Repeat word for word the opening stretch of the entries, from the first line through the line containing "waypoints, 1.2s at".

Dataset items:
- Opening Delimiter -
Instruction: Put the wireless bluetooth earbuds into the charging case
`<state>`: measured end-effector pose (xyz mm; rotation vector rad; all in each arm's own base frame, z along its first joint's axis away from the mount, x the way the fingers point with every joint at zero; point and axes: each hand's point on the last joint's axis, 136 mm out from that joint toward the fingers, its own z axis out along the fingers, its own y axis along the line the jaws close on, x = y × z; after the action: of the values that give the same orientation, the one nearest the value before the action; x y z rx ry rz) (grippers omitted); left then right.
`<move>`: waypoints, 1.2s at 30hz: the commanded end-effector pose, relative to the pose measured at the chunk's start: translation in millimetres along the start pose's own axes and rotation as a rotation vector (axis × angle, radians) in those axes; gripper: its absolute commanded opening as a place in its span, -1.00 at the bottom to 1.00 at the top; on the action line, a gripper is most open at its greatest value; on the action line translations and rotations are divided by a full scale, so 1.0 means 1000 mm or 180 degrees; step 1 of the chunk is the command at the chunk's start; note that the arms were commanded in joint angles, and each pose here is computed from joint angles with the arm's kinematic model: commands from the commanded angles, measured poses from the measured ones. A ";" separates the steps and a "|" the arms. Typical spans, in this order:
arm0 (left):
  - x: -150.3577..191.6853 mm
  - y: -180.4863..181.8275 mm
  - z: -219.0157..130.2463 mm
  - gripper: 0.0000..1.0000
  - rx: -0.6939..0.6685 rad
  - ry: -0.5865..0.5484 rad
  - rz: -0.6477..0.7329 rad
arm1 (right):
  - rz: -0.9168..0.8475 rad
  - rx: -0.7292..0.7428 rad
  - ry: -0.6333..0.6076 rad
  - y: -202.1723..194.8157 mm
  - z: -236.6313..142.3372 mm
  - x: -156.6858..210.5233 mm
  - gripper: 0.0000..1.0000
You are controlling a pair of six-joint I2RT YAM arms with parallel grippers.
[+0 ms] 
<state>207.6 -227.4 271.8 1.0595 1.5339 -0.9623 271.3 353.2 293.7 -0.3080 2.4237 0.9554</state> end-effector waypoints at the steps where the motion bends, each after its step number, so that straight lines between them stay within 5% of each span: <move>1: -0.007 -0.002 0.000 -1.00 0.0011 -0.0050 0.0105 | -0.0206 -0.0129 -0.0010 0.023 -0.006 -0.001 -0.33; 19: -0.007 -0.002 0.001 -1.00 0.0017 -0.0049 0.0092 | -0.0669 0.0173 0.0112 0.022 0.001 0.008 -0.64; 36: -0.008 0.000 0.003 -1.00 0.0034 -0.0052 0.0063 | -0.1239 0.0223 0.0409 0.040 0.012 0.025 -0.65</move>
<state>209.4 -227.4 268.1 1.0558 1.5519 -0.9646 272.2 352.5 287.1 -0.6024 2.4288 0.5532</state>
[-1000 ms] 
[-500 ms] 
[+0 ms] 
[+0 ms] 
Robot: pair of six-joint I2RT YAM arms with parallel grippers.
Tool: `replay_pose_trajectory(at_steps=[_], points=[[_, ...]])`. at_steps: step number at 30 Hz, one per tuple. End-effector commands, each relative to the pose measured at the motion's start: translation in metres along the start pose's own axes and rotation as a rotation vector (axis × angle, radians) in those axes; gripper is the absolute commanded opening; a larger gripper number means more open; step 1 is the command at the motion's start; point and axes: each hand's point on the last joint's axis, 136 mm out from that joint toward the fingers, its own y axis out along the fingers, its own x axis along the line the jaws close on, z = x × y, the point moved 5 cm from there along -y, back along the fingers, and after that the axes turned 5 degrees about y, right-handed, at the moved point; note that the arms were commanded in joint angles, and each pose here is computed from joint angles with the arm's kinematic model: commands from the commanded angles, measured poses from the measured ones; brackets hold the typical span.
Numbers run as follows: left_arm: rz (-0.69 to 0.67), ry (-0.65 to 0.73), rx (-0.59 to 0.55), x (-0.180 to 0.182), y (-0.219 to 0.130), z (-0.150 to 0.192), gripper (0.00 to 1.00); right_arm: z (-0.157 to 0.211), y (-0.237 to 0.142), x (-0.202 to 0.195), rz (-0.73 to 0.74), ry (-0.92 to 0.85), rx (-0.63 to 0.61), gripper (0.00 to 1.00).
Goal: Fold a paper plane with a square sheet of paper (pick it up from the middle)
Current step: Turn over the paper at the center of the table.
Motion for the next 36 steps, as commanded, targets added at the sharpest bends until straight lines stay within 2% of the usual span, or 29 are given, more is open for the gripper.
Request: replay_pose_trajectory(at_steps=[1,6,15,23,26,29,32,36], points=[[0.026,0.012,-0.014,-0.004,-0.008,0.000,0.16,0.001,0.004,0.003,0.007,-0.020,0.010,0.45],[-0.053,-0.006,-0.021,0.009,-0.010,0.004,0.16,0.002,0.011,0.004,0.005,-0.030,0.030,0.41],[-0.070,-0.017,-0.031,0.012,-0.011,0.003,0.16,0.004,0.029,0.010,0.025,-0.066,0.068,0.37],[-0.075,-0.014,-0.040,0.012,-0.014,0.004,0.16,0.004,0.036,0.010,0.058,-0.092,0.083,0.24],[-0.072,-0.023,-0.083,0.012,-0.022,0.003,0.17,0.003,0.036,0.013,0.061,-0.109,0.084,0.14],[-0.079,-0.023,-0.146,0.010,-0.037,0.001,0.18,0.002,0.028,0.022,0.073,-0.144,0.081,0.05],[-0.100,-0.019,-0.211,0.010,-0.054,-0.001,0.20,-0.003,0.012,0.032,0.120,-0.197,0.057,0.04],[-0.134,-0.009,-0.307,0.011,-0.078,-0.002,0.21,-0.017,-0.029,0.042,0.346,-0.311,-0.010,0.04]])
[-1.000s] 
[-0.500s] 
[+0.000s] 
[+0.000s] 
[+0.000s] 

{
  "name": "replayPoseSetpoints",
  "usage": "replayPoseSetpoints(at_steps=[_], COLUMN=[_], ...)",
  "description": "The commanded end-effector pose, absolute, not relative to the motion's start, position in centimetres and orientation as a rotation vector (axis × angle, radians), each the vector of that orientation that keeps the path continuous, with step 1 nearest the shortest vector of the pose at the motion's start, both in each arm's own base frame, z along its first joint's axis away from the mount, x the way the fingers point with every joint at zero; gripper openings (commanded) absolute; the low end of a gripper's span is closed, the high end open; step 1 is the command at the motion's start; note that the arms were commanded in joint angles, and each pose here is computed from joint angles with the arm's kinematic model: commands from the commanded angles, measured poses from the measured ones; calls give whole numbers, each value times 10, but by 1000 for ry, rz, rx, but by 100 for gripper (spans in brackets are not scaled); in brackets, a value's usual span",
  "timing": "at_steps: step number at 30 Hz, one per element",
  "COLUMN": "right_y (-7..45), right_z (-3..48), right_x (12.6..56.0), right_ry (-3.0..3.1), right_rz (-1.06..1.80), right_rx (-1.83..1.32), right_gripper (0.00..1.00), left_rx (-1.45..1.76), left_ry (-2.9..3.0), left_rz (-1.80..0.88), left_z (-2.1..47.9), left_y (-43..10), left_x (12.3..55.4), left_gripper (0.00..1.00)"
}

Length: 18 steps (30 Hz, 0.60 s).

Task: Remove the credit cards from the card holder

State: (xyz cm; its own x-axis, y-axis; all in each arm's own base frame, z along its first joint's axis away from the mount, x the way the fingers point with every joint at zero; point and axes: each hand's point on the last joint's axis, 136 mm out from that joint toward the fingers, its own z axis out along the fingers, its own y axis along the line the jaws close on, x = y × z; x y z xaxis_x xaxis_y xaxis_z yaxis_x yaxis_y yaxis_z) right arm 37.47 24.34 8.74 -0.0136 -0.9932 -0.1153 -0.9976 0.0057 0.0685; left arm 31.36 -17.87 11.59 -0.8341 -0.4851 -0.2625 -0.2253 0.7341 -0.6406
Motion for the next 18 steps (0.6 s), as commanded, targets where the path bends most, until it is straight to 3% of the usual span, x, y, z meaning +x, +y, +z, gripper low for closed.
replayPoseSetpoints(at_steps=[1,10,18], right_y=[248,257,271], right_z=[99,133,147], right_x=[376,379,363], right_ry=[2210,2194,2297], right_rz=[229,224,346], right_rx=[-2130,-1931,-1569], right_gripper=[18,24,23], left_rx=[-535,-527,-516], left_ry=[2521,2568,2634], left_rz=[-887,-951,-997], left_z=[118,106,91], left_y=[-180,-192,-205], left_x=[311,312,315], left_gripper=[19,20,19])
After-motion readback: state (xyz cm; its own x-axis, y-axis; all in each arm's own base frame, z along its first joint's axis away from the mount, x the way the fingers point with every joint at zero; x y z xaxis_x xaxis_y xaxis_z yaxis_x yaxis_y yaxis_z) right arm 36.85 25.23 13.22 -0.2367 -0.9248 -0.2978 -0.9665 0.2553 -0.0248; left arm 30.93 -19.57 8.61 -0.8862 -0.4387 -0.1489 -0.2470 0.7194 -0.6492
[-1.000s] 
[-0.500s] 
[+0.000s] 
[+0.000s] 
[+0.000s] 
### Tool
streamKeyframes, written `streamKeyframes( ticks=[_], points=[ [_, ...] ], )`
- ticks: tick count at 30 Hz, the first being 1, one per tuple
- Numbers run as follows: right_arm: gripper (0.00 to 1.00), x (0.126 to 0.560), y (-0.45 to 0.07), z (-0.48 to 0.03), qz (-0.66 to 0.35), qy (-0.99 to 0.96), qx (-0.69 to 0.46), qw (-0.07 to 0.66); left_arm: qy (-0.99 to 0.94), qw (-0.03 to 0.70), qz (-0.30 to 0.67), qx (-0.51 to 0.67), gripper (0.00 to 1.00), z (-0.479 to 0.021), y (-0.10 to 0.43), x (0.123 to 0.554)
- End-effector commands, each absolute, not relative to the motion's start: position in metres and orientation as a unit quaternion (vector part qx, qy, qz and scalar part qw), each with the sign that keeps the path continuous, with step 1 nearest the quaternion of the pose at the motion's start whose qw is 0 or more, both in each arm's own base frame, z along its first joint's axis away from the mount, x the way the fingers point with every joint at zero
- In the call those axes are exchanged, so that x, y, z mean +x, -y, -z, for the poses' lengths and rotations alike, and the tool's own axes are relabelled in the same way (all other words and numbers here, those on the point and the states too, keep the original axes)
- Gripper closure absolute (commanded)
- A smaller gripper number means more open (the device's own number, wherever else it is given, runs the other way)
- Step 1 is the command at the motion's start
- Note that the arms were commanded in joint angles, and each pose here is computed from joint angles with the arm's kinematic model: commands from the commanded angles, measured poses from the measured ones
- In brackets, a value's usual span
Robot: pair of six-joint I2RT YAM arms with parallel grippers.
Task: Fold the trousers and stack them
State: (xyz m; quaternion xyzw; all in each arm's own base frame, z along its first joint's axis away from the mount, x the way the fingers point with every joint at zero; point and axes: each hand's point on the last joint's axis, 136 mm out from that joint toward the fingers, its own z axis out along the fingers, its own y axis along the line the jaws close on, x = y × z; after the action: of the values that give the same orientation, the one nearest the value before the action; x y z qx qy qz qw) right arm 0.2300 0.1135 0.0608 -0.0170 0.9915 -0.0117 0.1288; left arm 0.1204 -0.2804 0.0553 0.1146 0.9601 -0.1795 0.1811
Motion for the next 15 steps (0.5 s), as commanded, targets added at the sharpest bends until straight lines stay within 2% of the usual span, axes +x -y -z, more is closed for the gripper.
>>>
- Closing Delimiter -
Written response:
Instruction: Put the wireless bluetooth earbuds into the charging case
`<state>`: measured end-effector pose (xyz mm; rotation vector rad; all in each arm's own base frame, z along its first joint's axis away from the mount, x the way the fingers point with every joint at zero; point and axes: each hand's point on the last joint's axis, 136 mm out from that joint toward the fingers, its own z axis out along the fingers, its own y axis along the line the jaws close on, x = y × z; after the action: of the values that give the same orientation, the one nearest the value before the action; x y z rx ry rz) (grippers omitted); left then right.
`<move>`: waypoints, 1.2s at 30hz: the commanded end-effector pose, relative to the pose measured at the chunk's start: translation in millimetres along the start pose's own axes and rotation as a rotation vector (axis × angle, radians) in those axes; gripper: its absolute commanded opening as a place in its span, -1.00 at the bottom to 1.00 at the top; on the action line, a gripper is most open at its greatest value; on the action line translations and rotations are divided by a full scale, so 1.0 means 1000 mm or 180 degrees; step 1 of the chunk is the command at the chunk's start; note that the arms were commanded in joint angles, and each pose here is computed from joint angles with the arm's kinematic model: commands from the commanded angles, measured poses from the measured ones. A ";" separates the steps and a "|" the arms. Typical spans, in this order:

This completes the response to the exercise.